Gary Childress wrote: ↑Fri Mar 10, 2023 5:42 pm
Christ was arguably the most compassionate human being who ever existed. I don't believe he was the God who created this universe, though. Christ would never have created a universe like this.
What interests me is what is implied here in the contrast between the world as it really is, and the imposed world, or the ideal world, of the Christian visualization.
Recently I have been reading David Attenborough's
The Life of Birds. I have some background in natural history and ecology but up till now had not read detailed accounts of bird's survival strategies, mating and roosting habits, etc. What is mind-boggling is to consider the intense struggles in the lives of biological entities in this world. The struggle of life is so strange, so brutal, that to really understand life here is a sobering undertaking.

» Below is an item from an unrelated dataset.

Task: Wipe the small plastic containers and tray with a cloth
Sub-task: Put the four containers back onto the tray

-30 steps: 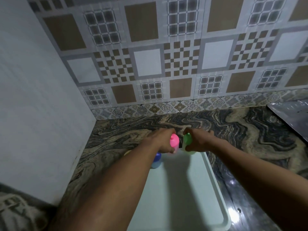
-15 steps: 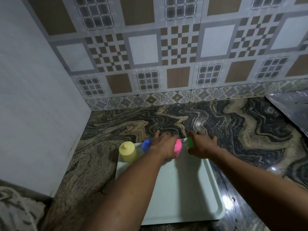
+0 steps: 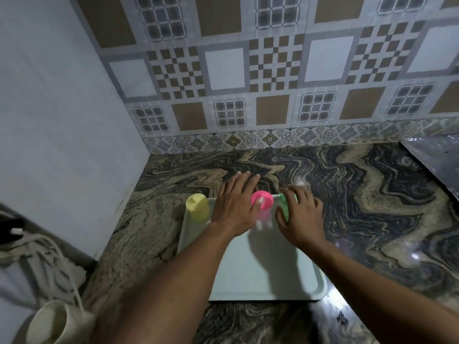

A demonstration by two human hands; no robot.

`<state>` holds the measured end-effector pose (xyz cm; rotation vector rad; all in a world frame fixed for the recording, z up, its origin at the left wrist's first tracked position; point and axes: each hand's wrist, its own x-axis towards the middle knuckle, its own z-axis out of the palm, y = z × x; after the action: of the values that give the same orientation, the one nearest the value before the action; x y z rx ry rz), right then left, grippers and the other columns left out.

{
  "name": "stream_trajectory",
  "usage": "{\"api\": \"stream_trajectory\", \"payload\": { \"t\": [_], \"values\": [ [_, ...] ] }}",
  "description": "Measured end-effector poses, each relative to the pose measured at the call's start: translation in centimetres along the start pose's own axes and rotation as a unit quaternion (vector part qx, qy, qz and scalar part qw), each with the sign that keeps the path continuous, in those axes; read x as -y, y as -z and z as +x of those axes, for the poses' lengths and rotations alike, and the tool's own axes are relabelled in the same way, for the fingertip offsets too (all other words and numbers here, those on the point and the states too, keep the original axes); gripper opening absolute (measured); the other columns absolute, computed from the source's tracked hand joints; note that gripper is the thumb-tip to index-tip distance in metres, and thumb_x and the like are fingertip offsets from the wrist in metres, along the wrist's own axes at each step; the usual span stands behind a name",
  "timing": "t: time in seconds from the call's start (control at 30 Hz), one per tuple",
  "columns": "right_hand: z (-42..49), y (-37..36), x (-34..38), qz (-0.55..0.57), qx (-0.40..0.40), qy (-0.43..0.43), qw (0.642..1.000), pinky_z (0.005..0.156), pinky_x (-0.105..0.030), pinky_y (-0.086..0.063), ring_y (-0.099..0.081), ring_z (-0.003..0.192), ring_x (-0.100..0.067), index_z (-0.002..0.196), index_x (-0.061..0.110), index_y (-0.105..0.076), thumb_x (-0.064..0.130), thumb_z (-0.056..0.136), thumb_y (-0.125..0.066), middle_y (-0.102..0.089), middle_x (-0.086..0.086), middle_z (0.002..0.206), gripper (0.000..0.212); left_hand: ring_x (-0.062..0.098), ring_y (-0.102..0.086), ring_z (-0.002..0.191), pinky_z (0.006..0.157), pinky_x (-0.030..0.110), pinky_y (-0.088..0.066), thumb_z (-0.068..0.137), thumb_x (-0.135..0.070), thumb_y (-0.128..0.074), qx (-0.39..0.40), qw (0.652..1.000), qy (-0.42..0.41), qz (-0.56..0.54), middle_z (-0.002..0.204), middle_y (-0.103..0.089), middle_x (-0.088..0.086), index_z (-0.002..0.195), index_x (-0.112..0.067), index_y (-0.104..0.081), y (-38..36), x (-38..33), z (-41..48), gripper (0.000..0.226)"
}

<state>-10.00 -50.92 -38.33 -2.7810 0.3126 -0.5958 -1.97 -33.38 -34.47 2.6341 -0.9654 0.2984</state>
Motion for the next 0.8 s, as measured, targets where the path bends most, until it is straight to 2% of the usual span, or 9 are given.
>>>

Humankind, in fact, arose in and out of this context. As I sometimes say we are 'subsumed' into that biological world.
Strangely, if we see ourselves -- human beings, human animals, human culture -- as creatures of the biological context, what we call immorality and also *sin* is simply part of the context of life.
Theft of resources for example, or taking over a territory. There is absolutely no 'morality' in nature. Surely we all know this but yet it remains a dim perception I think.
I was struck by what Lacewing said -- that nature is the true temple or something to that effect. The reason this is a strange statement to examine is that, if it is true, what is considered a 'temple' or even as 'sacred' is a world that is, from top to bottom, terrifying and terrible. Life consumes life in a brutal -- though I agree beautiful -- cycle that has existed from the beginning and will never end (until biological life ends).
What Christianity is, again when examined (and this is so for all religious conceptions) is an 'imposition' on and against nature, and by that I mean 'reality'. There is no 'Christian ethic' in nature. Nor will there ever be such an ethic. If a creature did act, or could act, in accord with such (human, imposed) ethics that creature would be consumed.
The closer to nature then, the closer to *reality*, and the farther away from unreal impositions.
Gary's rebellion seems to be 'against the nature of reality'. How could such a strange and terrifying biological and material world as our is have been 'designed' or to put it more precisely willed or intended?
If there is a 'god' what sort of a being is this? And yet nature in all its complexity is thoroughly and unreally infused with 'design intelligence'. What *thinks all this up*? How does chaos form itself into unbelievable, but unbelievably weird order? What design idea brings all of this into manifestation?
And then what
purpose could the sort of awareness that we human beings have serve? Take Gary's 'lament' (or opposition). The more awareness of the way things really are here, and the rules that function here, the more pain in the realization that these conditions are immutable.
Strangely, this explains the desire or the need to become 'numb' or to use intoxicants (of all sorts and varieties) to cover over the harsh realization.
I agree that Christ was compassionate. The only caveat is that he (inadvertently) crushed the skulls of numerous money-changers when he went on that famous rampage. This did not get reported in the Gospel. One of the men -- a shark I admit, a real dirty dealer -- was reduced to the level of mental retardation when Jesus whacked his avaricious head with that hardwood stick! It literally bashed in his skull. He become a drooling retard and his mother had to feed him gruel and change his soiled clothing for the rest of his life.
It is just part of the way things are here. Strange but true.